▶ TASK OBJECTIVE
Show every line below where "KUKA" can be found.
***** SOURCE INFORMATION *****
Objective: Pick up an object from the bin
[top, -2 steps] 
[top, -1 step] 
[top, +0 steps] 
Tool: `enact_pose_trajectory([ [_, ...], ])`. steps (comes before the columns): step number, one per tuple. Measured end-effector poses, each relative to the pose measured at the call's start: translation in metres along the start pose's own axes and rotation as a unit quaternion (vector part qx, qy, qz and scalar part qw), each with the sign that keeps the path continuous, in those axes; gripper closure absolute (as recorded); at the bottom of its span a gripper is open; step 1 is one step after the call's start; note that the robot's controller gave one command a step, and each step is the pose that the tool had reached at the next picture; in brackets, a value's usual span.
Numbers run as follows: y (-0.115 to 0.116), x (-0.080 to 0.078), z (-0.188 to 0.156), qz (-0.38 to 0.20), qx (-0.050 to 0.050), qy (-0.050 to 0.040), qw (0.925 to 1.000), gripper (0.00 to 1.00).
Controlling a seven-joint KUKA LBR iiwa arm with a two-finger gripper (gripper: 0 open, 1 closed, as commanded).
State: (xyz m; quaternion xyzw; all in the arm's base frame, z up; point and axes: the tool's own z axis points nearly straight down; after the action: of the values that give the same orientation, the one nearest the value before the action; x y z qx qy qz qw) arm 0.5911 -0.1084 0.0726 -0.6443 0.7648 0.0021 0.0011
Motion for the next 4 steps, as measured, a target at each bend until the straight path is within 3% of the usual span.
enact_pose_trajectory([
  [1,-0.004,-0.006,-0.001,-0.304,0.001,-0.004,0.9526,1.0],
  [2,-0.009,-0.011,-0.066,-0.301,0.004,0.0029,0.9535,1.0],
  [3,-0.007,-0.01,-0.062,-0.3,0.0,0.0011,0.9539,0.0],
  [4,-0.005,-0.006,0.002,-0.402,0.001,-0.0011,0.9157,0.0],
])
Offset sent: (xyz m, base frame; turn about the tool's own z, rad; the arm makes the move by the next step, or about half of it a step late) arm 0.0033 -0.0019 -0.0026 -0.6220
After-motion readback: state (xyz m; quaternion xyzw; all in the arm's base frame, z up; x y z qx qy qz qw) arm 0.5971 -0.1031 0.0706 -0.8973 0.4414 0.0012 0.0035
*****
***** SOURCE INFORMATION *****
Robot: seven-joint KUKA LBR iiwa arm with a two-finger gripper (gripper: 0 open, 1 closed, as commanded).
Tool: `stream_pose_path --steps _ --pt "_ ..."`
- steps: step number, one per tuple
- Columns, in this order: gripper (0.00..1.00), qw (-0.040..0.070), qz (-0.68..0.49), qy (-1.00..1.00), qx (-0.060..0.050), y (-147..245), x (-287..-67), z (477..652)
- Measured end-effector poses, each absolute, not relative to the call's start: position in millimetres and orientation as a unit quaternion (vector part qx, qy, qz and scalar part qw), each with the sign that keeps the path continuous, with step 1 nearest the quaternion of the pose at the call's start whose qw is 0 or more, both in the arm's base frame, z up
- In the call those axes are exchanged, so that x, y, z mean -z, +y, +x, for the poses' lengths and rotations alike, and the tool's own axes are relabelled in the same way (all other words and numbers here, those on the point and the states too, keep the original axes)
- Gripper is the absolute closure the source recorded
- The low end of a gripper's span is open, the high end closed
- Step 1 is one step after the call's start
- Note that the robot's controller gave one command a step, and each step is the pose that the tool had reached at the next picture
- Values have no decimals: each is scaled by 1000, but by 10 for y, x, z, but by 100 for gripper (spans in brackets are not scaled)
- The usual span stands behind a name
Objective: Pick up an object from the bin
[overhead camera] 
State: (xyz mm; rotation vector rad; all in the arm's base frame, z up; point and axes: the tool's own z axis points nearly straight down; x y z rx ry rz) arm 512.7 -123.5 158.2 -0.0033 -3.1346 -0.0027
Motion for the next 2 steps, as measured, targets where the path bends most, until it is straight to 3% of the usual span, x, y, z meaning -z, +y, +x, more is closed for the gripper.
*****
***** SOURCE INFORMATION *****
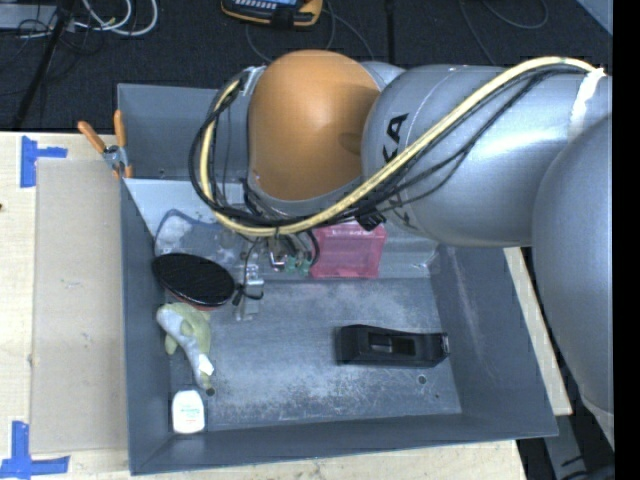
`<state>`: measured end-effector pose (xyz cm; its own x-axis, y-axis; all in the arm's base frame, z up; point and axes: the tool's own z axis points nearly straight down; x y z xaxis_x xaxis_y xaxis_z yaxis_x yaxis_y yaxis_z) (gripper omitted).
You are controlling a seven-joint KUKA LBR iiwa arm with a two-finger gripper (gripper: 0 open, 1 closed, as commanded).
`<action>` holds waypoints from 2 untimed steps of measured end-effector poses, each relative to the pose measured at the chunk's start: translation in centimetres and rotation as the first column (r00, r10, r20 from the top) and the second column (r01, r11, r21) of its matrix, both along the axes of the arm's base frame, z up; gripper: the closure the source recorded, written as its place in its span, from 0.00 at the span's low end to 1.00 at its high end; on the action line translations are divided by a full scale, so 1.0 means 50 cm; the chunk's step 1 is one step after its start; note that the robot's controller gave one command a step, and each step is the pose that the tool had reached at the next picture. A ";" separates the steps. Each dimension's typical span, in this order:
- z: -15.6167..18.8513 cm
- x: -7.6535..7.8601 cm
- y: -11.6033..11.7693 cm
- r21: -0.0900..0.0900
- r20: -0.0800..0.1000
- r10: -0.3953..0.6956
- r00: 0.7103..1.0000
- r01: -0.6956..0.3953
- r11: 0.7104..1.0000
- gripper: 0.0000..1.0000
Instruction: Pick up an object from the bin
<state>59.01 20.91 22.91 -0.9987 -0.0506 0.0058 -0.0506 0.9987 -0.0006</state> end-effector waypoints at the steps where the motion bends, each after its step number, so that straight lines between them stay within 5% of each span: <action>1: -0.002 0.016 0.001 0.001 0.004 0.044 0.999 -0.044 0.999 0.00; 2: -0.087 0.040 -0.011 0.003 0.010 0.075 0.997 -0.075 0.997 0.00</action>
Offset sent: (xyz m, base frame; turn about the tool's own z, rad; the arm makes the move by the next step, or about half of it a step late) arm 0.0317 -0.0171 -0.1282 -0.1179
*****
▶ REPLY TO THE TASK
Controlling a seven-joint KUKA LBR iiwa arm with a two-finger gripper (gripper: 0 open, 1 closed, as commanded).
Robot: seven-joint KUKA LBR iiwa arm with a two-finger gripper (gripper: 0 open, 1 closed, as commanded).
You are controlling a seven-joint KUKA LBR iiwa arm with a two-finger gripper (gripper: 0 open, 1 closed, as commanded).

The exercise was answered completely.